若桜町角谷川:砂防河川が氾らん,倉庫倒壊

若桜町屋堂羅川:河道閉塞による床上浸水
琴浦町上中村谷川:人家に土砂流入 琴浦町中村地区:多数の山腹崩壊

●鳥取県の対応
 災害発生時刻はどちらも20時頃で勤務時間外でしたが,携帯電話への自動通報などにより豪雨発生を知り,職員は速やかに参集,情報収集を行いました。しかしながら,降雨が局地的で夜間であったこと,しかも職員が待機している総合事務所から離れた地域であったことから,情報が集まりにくい状態が続きました。
 このため,降雨が続く夜間ではありましたが,総合事務所職員が現地調査を実施,被害情報が集まるにつれて,被害の甚大さが判明しました。その日のうちに被害範囲と概要は把握できましたが,翌朝からの詳細調査のため,地上と鳥取県防災ヘリコプターを使った上空からの調査を実施するとともに,応急復旧工事にも着手しました。

●町の対応
 若桜町では,土砂災害発生前に避難指示を発令,これにより避難した住民は,難を逃れることができました。
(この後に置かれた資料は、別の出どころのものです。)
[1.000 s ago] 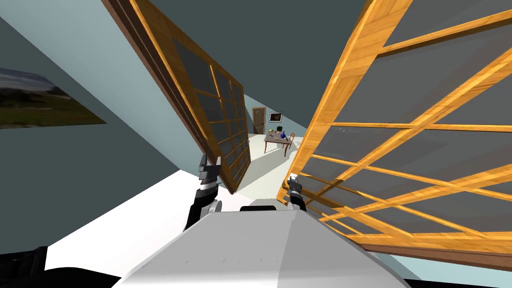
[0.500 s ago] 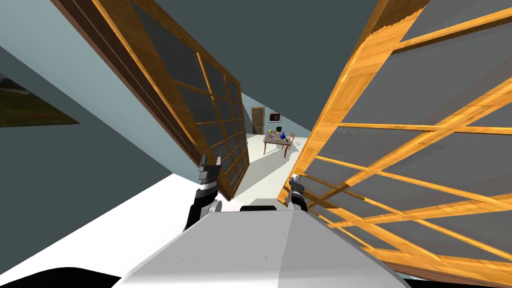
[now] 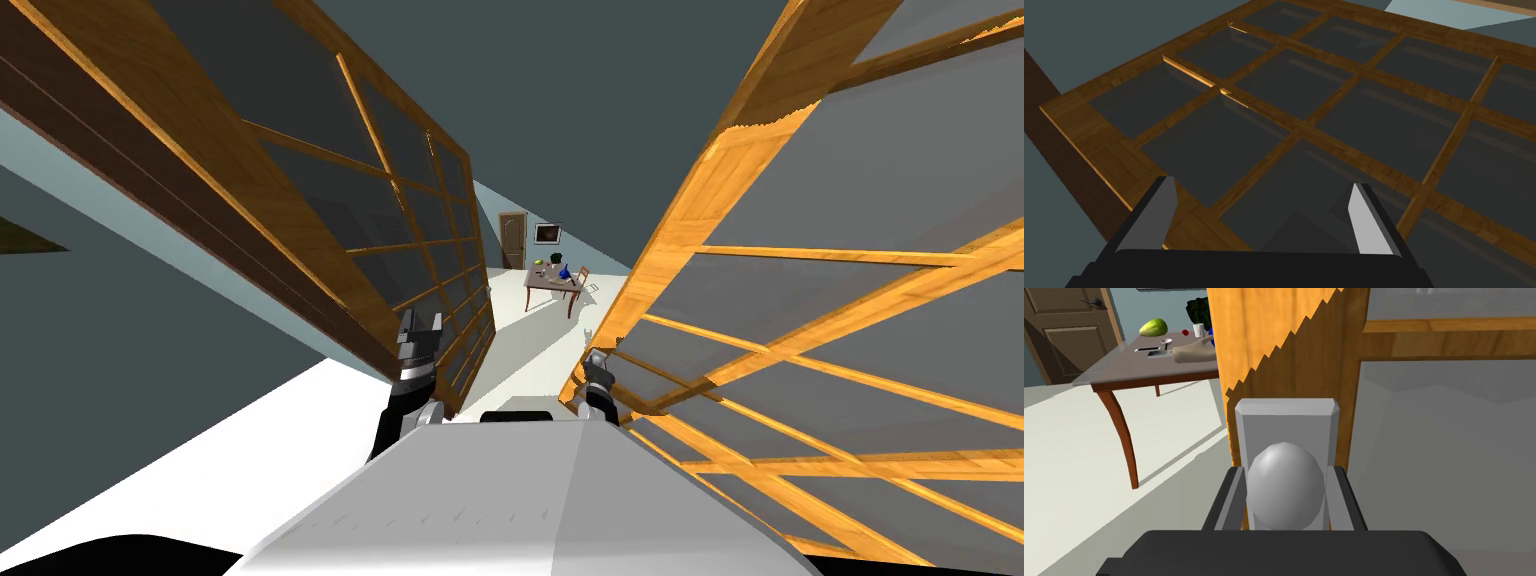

八頭町や琴浦町でも,現在鳥取県が提供している土砂災害危険度情報を活用して住民に注意を呼びかけた結果,土砂災害発生前に自主避難されていたなど,住民の事前に避難する意識の浸透といったソフト対策の効果も見られました。

●国土交通省の現地支援
 若桜町と八頭町の土砂災害発生から2日後,8月24日には国土交通省砂防部保全課から,石田補助砂防係長が現地調査のため来県。同日,国土交通省中国地方整備局からは,河川計画課・森田建設専門官がヘリコプターによる調査を実施,鳥取県職員も同乗して上空から調査を行いました。
 琴浦町の土砂災害においては,発生から2日後の9月6日に独立行政法人土木研究所土砂管理研究グループから内田主任研究員が現地調査のため来県されました。
 こうした国土交通省の素速い対応のおかげで,現地で被災状況を確認しながらの復旧工法協議が実現,速やかな応急復旧着手と恒久対策である災害関連緊急砂防事業の工法決定,さらには土砂災害発生から約3週間という短期間で事業採択していただくことができました。こうした国土交通省の迅速な対応により,住民に安心感を与えられたことと思われます。
被災地で石田補助砂防係長(左)と小林若桜町長(左から二人目)

●この災害からの教訓
 情報は待っていても集まらない,災害発生時は当然のこと,発生後の調査設計時においても,技術職員が自ら現地に足を運び,現地で見て,判断することが大切であると感じました。そして,いち早い情報収集とともに,警戒避難体制の確立のためにも,ソフト対策の重要性を感じました。
 それと,住民から寄せられた話では,「運良く難を逃れたが,どうすることもできなかった」「表現のしようがないほど激しい雨が,1時間くらい降った」「あられみたいな雨粒だった」など,局所的集中豪雨の恐ろしさが伝わってきました。鳥取県としても,住民の安心・安全を確保するため,局地的で短時間に猛烈な豪雨に対応できるよう現在の防災体制について再点検を行い,県や市町村などの関係機関との情報収集・伝達方法について検討を始めたところであります。
 また,砂防と治山の担当者が一緒に現地調査を行い,それぞれの長所を生かした対策方法の検討と,スムーズな事業間の調整がなされました。これにより,被災地域で砂防と治山の両面から,総合的かつ効果的な対策方法の選定が可能になりました。ちなみに,鳥取県は全国で唯一,治山と砂防が同居する「治山砂防課」で,土砂災害および山地災害に対応しております。

●おわりに
 被災地の早期復旧のため,素速い対応をしていただきました国土交通省砂防部保全課をはじめ関係機関の皆様に,あらためて御礼を申し上げます。県民の安心・安全のため土砂災害対策を進めていきますので,今後ともよろしくお願いします。